__WORK TASK__: Only one stretch of the data below is wanted: the lines from the one with "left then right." through the one with "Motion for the", repeated exactly.

-- Opening Marker --

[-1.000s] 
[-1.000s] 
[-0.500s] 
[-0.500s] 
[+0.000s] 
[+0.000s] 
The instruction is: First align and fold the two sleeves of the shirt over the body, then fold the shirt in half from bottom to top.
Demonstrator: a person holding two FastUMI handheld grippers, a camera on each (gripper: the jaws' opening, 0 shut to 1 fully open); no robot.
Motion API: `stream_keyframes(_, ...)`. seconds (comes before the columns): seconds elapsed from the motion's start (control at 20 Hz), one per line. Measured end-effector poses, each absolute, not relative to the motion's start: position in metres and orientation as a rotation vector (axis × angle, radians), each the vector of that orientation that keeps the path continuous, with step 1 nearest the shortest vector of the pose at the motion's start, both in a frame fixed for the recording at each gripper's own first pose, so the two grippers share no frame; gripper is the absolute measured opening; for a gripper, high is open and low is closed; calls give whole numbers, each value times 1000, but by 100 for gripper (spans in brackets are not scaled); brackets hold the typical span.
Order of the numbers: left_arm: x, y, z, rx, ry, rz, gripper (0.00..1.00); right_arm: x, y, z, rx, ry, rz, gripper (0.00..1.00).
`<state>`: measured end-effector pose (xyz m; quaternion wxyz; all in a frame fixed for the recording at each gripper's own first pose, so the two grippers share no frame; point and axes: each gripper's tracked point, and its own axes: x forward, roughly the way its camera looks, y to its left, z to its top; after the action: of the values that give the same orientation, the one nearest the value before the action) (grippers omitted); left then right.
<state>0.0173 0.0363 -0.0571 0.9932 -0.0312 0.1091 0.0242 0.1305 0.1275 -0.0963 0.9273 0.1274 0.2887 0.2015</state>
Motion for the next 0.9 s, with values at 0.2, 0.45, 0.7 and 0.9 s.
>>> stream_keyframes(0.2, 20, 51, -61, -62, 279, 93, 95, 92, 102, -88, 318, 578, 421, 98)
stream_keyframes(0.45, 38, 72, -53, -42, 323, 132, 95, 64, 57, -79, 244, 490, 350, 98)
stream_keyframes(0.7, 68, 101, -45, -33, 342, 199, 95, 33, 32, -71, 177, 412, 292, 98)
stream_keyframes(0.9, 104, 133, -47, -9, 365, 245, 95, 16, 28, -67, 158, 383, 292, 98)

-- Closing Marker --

__ANSWER FOR THE TASK__:
`<state>`: measured end-effector pose (xyz m; quaternion wxyz; all in a frame fixed for the recording at each gripper's own first pose, so the two grippers share no frame; point and axes: each gripper's tracked point, and its own axes: x forward, roughly the way its camera looks, y to its left, z to its top; after the action: of the values that give the same orientation, the one nearest the value before the action) (grippers omitted); left then right.
<state>0.0173 0.0363 -0.0571 0.9932 -0.0312 0.1091 0.0242 0.1305 0.1275 -0.0963 0.9273 0.1274 0.2887 0.2015</state>
Motion for the next 0.9 s, with values at 0.2, 0.45, 0.7 and 0.9 s.

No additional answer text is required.